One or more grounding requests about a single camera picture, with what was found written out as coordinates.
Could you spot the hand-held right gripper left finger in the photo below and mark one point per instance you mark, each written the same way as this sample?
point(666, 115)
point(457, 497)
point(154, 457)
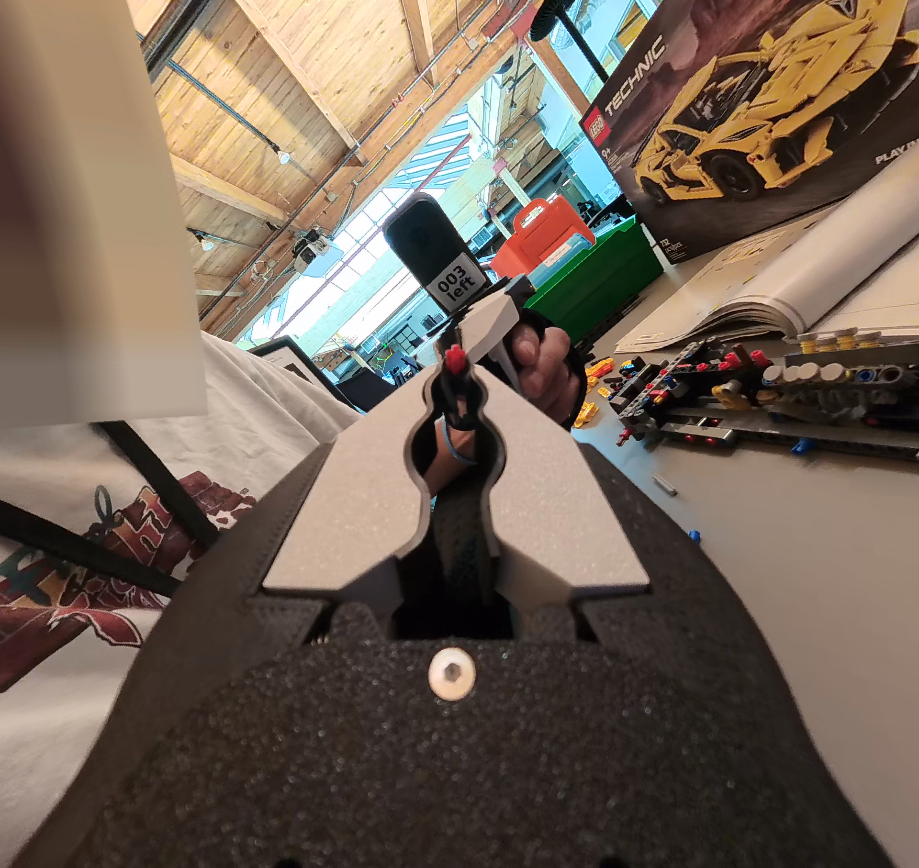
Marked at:
point(337, 516)

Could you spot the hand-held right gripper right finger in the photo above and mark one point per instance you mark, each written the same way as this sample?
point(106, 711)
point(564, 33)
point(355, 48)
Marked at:
point(567, 516)

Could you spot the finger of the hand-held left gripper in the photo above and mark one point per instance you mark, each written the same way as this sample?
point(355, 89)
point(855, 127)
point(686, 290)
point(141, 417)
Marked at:
point(488, 322)

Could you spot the red lego pin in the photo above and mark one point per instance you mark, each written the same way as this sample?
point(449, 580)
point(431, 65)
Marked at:
point(454, 360)

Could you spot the grey lego axle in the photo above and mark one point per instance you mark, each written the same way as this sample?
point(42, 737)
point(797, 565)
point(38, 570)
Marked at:
point(664, 485)

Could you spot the pile of yellow lego pieces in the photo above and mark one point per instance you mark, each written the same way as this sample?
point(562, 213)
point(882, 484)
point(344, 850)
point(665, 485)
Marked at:
point(585, 416)

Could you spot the lego car chassis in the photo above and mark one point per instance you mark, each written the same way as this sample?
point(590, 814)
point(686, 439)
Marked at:
point(790, 373)

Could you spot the white instruction booklet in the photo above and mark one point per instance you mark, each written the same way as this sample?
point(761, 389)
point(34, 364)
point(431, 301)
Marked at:
point(825, 272)

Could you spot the person's left forearm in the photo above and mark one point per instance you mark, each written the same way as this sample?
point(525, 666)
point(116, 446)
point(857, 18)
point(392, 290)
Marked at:
point(445, 462)

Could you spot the lego set box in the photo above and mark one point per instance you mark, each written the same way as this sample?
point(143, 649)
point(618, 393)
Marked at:
point(825, 193)

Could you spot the person's left hand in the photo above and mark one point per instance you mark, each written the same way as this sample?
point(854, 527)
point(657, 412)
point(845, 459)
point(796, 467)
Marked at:
point(545, 365)

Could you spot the light blue wrapped package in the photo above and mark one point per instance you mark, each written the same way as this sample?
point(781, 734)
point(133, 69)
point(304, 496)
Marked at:
point(567, 251)

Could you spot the green plastic bin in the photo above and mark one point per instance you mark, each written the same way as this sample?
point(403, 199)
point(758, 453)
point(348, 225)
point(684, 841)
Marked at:
point(596, 286)

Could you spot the blue wristband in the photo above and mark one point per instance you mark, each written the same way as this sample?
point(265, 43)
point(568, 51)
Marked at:
point(467, 460)

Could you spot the white ceiling device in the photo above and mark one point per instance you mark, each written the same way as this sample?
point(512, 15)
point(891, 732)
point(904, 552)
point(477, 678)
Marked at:
point(309, 247)

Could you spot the white cloth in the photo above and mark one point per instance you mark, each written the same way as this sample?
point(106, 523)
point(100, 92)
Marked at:
point(273, 408)

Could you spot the black office chair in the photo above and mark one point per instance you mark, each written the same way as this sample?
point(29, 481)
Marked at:
point(359, 387)

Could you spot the framed black white marker sign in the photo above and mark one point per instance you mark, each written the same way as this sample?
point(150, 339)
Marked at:
point(287, 358)

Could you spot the black steel ceiling beam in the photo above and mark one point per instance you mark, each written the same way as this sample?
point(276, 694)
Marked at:
point(194, 7)

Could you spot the black lego frame piece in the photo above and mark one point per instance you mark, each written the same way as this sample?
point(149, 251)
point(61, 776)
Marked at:
point(610, 319)

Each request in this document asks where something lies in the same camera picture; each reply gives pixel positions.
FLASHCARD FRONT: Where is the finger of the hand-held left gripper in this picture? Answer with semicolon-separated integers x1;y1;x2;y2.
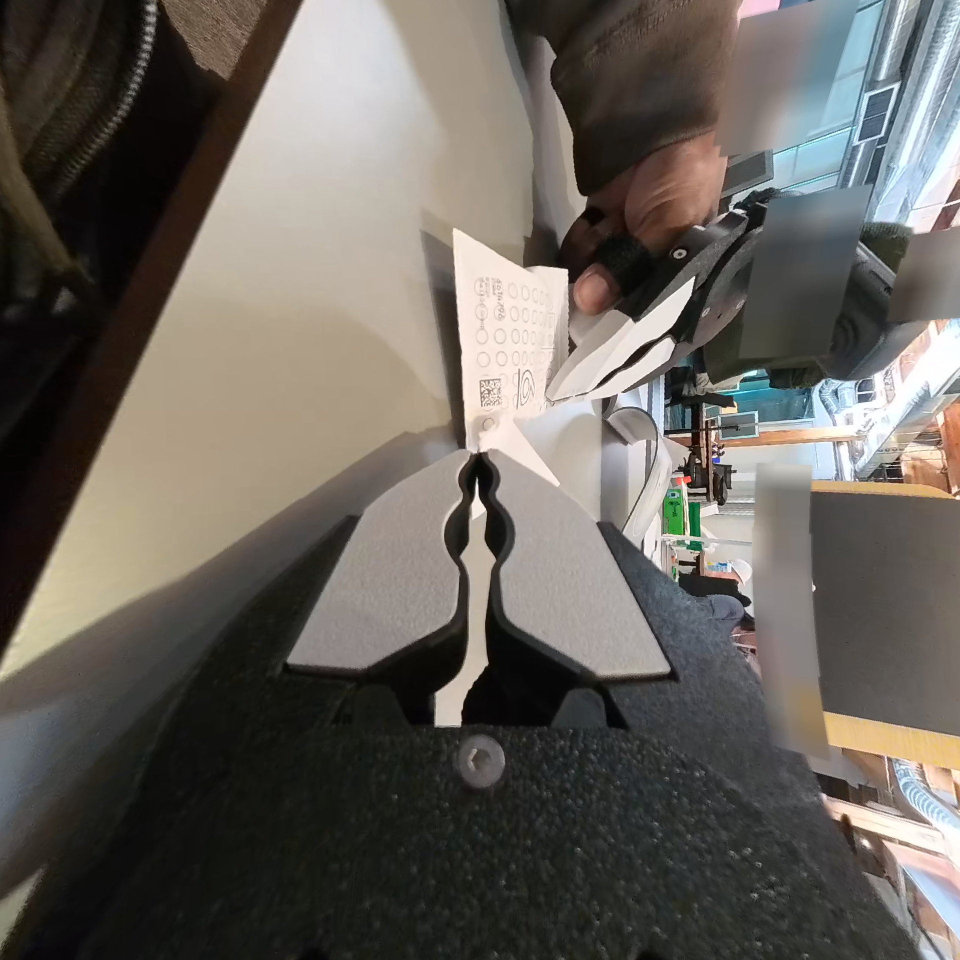
594;336;678;394
544;277;696;400

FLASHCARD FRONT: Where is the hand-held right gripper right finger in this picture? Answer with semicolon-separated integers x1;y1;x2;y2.
480;448;672;685

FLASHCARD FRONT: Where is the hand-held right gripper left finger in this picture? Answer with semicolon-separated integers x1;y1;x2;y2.
286;450;480;681

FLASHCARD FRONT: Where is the white printed paper bag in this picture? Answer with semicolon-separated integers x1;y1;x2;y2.
450;227;603;492

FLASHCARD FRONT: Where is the person's left forearm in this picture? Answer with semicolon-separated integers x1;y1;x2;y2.
501;0;741;199

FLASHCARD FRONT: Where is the grey desk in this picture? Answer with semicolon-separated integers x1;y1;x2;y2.
0;0;610;901

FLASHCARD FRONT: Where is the person's left hand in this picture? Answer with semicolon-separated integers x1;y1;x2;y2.
572;131;726;318

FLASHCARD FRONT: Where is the grey instruction booklet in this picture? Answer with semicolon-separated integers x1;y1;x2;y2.
600;397;674;550

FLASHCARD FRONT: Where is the green box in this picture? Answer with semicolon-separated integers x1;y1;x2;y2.
662;486;704;539

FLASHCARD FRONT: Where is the metal air vent grille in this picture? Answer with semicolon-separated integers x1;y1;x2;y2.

----------

### Brief
If a line in the entries above has the word "black", copy it.

### Result for this exercise
Could you spot the black office chair in the photo above and mark one point per instance you mark, each written the same way as this sample?
Could you spot the framed black white marker sign in the photo above and mark one point per instance you mark, each written the same way as this sample?
Could you spot the black steel ceiling beam in the photo above and mark one point per instance you mark, each written the same way as this sample?
Could you spot the black lego frame piece in the photo above and mark one point per instance you mark, each written the same way as this sample?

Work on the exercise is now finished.